Elnitski Laura L, Shah Prachi, Moreland R Travis, Umayam Lowell, Wolfsberg Tyra G, Baxevanis Andreas D
Genome Technology Branch, National Human Genome Research Institute, National Institutes of Health, Bethesda, Maryland 20892, USA.
Genome Res. 2007 Jun;17(6):954-9. doi: 10.1101/gr.5582207.

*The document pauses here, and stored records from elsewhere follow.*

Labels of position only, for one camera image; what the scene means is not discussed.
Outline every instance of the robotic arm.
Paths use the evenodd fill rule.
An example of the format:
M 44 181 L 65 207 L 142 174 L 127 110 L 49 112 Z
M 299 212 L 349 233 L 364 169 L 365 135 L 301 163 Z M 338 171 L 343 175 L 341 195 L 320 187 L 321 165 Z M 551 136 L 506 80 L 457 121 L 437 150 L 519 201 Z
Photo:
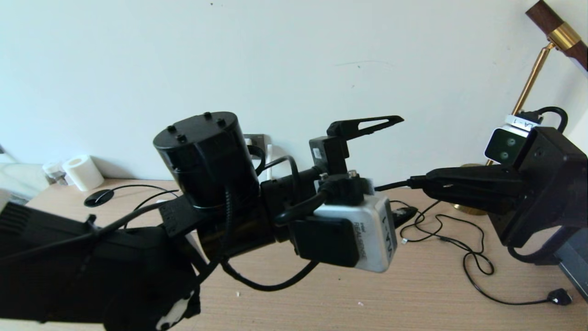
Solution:
M 387 122 L 359 129 L 376 120 Z M 0 317 L 166 330 L 200 312 L 200 285 L 219 264 L 268 291 L 291 286 L 319 262 L 384 272 L 396 250 L 395 227 L 416 210 L 405 210 L 409 217 L 393 213 L 384 194 L 348 171 L 346 142 L 402 121 L 335 122 L 327 136 L 310 140 L 315 166 L 298 172 L 291 157 L 254 169 L 250 154 L 259 151 L 245 145 L 235 114 L 187 118 L 153 141 L 183 195 L 104 228 L 92 215 L 81 223 L 0 198 Z M 283 161 L 292 175 L 258 183 L 258 174 Z M 437 169 L 393 186 L 490 212 L 509 247 L 548 227 L 586 227 L 586 156 L 551 128 L 535 128 L 512 166 Z M 160 226 L 119 229 L 155 209 Z M 229 264 L 233 256 L 286 240 L 310 260 L 288 282 L 255 284 Z

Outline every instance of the wall socket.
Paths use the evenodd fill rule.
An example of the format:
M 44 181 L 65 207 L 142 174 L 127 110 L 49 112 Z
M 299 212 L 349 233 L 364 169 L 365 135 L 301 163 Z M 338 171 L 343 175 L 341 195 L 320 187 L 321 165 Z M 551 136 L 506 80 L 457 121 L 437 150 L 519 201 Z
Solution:
M 249 144 L 249 142 L 251 142 L 250 145 L 257 146 L 257 147 L 263 149 L 264 153 L 268 152 L 266 150 L 267 145 L 265 144 L 265 135 L 264 134 L 244 134 L 243 137 L 245 138 L 245 141 L 247 144 Z M 259 157 L 252 155 L 251 159 L 259 160 Z

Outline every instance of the toilet paper roll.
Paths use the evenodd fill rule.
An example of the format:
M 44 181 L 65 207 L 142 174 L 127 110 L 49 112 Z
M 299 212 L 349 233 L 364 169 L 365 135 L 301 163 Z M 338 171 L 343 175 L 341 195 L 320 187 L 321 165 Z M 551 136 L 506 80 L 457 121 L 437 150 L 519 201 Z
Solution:
M 104 177 L 89 155 L 78 155 L 71 158 L 62 164 L 62 168 L 80 191 L 89 191 L 104 182 Z

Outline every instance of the wooden desk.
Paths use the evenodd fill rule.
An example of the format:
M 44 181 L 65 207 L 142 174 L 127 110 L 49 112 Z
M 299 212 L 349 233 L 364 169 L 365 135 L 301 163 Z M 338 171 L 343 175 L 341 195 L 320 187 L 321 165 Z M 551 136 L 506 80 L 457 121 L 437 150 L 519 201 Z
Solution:
M 176 187 L 170 181 L 108 180 L 100 189 L 139 183 L 169 189 Z M 155 193 L 151 188 L 121 189 L 108 203 L 89 209 L 82 204 L 89 193 L 81 193 L 75 187 L 52 186 L 29 206 L 80 221 L 89 213 L 97 214 L 98 224 L 104 225 L 130 212 Z M 396 189 L 388 194 L 421 210 L 433 202 L 416 190 Z M 252 290 L 218 268 L 203 284 L 202 314 L 183 320 L 172 330 L 587 329 L 588 305 L 558 267 L 537 267 L 511 258 L 486 216 L 466 216 L 447 203 L 439 204 L 428 215 L 435 213 L 466 218 L 485 230 L 487 256 L 495 264 L 496 274 L 484 276 L 473 263 L 470 270 L 480 287 L 491 295 L 509 301 L 538 300 L 545 298 L 549 291 L 564 287 L 572 294 L 574 302 L 566 307 L 553 304 L 517 307 L 492 302 L 467 281 L 462 270 L 463 251 L 431 239 L 399 244 L 386 273 L 321 264 L 297 285 L 274 293 Z M 159 214 L 151 212 L 131 226 L 158 223 Z M 479 248 L 479 233 L 471 226 L 448 220 L 441 233 L 458 238 L 474 249 Z M 417 234 L 407 231 L 405 235 Z M 534 236 L 534 245 L 527 245 L 526 250 L 539 247 L 548 235 Z M 306 261 L 294 254 L 290 243 L 282 243 L 237 257 L 232 264 L 252 280 L 275 284 L 298 272 Z M 102 330 L 102 326 L 0 320 L 0 330 L 87 331 Z

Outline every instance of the black cylindrical motor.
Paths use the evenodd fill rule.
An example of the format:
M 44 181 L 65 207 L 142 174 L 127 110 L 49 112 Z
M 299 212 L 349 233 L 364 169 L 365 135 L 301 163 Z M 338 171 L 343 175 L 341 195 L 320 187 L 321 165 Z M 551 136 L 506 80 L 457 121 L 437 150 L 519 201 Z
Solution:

The Encyclopedia of DNA Elements (ENCODE) project aims to identify and characterize all functional elements in a representative chromosomal sample comprising 1% of the human genome. Data generated by members of The ENCODE Project Consortium are housed in a number of public databases, such as the UCSC Genome Browser, NCBI's Gene Expression Omnibus (GEO), and EBI's ArrayExpress. As such, it is often difficult for biologists to gather all of the ENCODE data from a particular genomic region of interest and integrate them with relevant information found in other public databases. The ENCODEdb portal was developed to address this problem. ENCODEdb provides a unified, single point-of-access to data generated by the ENCODE Consortium, as well as to data from other source databases that lie within ENCODE regions; this provides the user a complete view of all known data in a particular region of interest. ENCODEdb Genomic Context searches allow for the retrieval of information on functional elements annotated within ENCODE regions, including mRNA, EST, and STS sequences; single nucleotide polymorphisms, and UniGene clusters. Information is also retrieved from GEO, OMIM, and major genome sequence browsers. ENCODEdb Consortium Data searches allow users to perform compound queries on array-based ENCODE data available both from GEO and from the UCSC Genome Browser. Results are retrieved from a specific genomic area of interest and can be further manipulated in a variety of contexts, including the UCSC Genome Browser and the Galaxy large-scale genome analysis platform. The ENCODEdb portal is freely accessible at http://research.nhgri.nih.gov/ENCODEdb.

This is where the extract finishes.